Peter Maxwell Kern, CEO
“On a more positive note, since the U.S. announced in late September plans to ease travel restrictions in November for international travels to have vaccinated, we've seen a significant improvement in room nights booked by Europeans that travel to the U.S. as well as the reverse. Also, we're pleased to see more gross bookings on the books for the Christmas, New Year period than we saw at this time in 2019 in the U.S. and Western Europe.”
David I. Goulden, CFO
“On October 15, I believe it was that date that President Biden announced the reopening of the borders for international travelers come to the United States. Within 1 week of that announcement, we saw a 44% spike in nights booked for stays, crossing borders coming into the United States on Airbnb for stays November 9 and later, which is when the borders would open. So what we are seeing kind of across the board is evidence of pent-up demand.”
Brian Chesky, CEO
In Developed Europe, qualified referrals continue to be approximately at 80% of 2019 levels and referral revenue around 70%. With the rising number of new cases in most European countries, we do not expect a further improvement for the remainder of this quarter.
In our segment Americas, qualified referrals further improved from 58% in the third quarter to around 70% of 2019 levels, while referral revenue improved from 51% to around 60%. In particular, in Latin America and in the U.S., travel demand picked up further coming out of the third quarter.”
Matthias Tillmann - CFO
Airlines have particularly felt the absence of corporate travel.
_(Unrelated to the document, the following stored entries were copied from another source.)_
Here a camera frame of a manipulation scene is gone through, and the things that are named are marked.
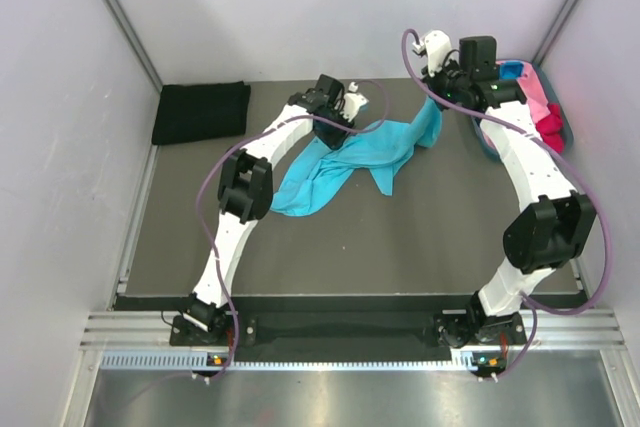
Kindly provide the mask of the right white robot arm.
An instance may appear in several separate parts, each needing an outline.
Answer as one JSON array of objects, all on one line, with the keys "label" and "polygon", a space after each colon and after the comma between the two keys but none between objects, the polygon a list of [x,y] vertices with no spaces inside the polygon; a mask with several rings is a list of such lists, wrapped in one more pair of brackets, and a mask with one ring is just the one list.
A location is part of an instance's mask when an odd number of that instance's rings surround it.
[{"label": "right white robot arm", "polygon": [[497,152],[515,189],[519,214],[503,234],[505,258],[462,315],[437,318],[443,342],[460,348],[489,343],[515,324],[522,298],[581,254],[596,211],[552,159],[532,118],[519,75],[503,76],[491,36],[466,37],[457,48],[440,30],[414,45],[427,59],[423,83],[447,102],[474,112],[475,124]]}]

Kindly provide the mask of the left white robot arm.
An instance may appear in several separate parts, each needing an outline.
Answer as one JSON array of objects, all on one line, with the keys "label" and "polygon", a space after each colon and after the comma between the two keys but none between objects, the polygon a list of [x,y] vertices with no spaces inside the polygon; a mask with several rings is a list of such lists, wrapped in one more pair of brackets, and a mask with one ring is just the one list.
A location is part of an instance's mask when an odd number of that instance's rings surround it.
[{"label": "left white robot arm", "polygon": [[182,310],[184,330],[198,342],[211,345],[227,335],[231,285],[251,232],[271,208],[274,168],[309,134],[331,150],[341,147],[367,103],[356,83],[321,75],[313,87],[289,97],[261,134],[230,148],[217,163],[217,228],[205,231],[212,241],[209,257]]}]

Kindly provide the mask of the light blue t shirt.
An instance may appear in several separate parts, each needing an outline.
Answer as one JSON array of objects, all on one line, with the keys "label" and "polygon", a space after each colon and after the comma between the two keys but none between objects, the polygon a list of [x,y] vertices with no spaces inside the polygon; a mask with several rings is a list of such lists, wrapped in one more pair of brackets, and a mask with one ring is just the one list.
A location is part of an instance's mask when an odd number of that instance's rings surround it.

Without corporate travel, reaching pre-pandemic levels is an uphill task. Unfortunately, while corporate clients appear to want to return to normal, there’s no clear timeline for a full return.
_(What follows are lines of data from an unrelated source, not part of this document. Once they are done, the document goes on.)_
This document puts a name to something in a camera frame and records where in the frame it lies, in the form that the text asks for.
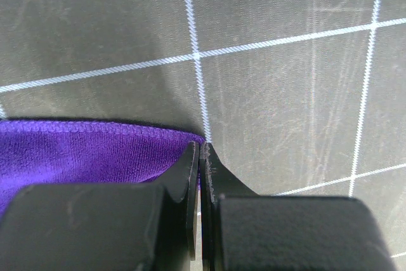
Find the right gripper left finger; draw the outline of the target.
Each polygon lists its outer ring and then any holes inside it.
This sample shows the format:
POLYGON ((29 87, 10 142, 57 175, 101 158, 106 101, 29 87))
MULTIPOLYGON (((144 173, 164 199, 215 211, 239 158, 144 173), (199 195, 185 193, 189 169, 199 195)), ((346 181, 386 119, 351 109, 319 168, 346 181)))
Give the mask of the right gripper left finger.
POLYGON ((199 144, 149 183, 41 184, 1 219, 2 270, 189 270, 199 144))

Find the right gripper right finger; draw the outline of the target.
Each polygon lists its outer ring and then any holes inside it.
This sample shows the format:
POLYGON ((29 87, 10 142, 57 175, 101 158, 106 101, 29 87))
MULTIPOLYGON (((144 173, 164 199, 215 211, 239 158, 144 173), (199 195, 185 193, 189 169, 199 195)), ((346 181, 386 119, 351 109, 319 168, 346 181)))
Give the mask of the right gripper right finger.
POLYGON ((370 209, 358 199, 258 195, 200 148, 204 270, 394 270, 370 209))

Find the purple towel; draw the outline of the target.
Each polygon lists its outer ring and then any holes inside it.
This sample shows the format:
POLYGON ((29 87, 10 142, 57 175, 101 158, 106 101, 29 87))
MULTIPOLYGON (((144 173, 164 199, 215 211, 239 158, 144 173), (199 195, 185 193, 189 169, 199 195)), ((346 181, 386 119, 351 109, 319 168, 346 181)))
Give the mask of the purple towel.
POLYGON ((185 131, 100 121, 1 121, 1 212, 26 186, 155 180, 190 142, 185 131))
“In November and December, we are absolutely seeing bookings coming in at a greater rate than what we saw in 2019. A lot of that has a pent-up demand effect. As we get into next year, with every passing week, we see our bookings step up more and more across TransAtlantic. And so we're really encouraged by that. But the big variable will be when corporates start returning back to office and start traveling again for business, which we anticipate being more in the Q1 time frame than in the Q4 time frame”
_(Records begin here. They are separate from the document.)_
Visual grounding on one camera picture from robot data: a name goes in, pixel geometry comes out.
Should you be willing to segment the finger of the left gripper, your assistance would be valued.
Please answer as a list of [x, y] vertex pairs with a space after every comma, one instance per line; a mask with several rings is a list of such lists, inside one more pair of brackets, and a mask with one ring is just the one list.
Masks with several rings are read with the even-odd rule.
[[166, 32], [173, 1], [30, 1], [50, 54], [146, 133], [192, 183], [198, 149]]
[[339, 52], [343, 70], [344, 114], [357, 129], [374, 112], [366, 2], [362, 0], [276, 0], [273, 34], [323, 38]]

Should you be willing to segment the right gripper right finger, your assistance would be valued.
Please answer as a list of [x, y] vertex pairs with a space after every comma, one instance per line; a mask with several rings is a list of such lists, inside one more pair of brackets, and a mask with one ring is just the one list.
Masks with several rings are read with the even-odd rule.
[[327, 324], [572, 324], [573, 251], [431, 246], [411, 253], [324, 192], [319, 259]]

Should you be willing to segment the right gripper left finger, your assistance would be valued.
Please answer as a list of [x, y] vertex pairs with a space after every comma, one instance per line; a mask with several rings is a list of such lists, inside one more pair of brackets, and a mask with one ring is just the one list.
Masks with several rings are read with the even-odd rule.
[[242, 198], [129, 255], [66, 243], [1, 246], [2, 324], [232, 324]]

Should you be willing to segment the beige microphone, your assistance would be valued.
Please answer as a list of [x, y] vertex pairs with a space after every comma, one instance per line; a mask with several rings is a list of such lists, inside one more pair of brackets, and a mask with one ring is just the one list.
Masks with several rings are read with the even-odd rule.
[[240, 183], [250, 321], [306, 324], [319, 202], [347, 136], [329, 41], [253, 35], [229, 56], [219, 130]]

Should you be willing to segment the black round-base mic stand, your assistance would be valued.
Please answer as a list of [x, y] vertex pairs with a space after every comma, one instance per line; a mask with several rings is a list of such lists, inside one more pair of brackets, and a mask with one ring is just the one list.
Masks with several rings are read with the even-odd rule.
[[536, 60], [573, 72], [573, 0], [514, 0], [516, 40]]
Vasu Raja, Chief Revenue Officer
“We hear regularly from our corporate customers that they're ready to get back to travel, see their clients face-to-face to renew business relationships and develop new ones. That sentiment is coming through loud and clear in our most recent corporate surveys. More than 90% of our respondents mentioned that they expect travel volumes in the December quarter to either be the same or outpace September quarter. Nearly 60% of our accounts are telling us that they've already reopened their offices with an additional 10% expected to open their offices before year-end.”
Edward Richardson, CEO
“We remain optimistic that our Latin and Atlantic client will gradually go to 2019 levels and above by summer 2022, and business traffic will accelerate early next year. We currently expect capacity for 2022 to be up approximately 5% versus 2019. Our plans consider our expectations of mapper demand, supply and pricing and focus our growth in the international markets where we expect capacity to be up about 10% versus 2019. As a result, we expect domestic capacity for 2022 to be approximately flat. We remain agile to new plans for ground as needed or even ground unneeded wide-body jets if conditions warrant.”
Andrew P. Nocella, Chief Commercial Officer
“What we're seeing is that people want to fly and travel like they did before the pandemic. And in a way, it's been surprising to the degree that this is going on. But we are not seeing the fear of traveling that we expected maybe a 1 year ago or 9 months ago, and I think it's just regular demand. It's just people going about their business, going about their lives and just getting out and traveling as much as they can afford or they want to or so I will not call it pent-up demand right now.”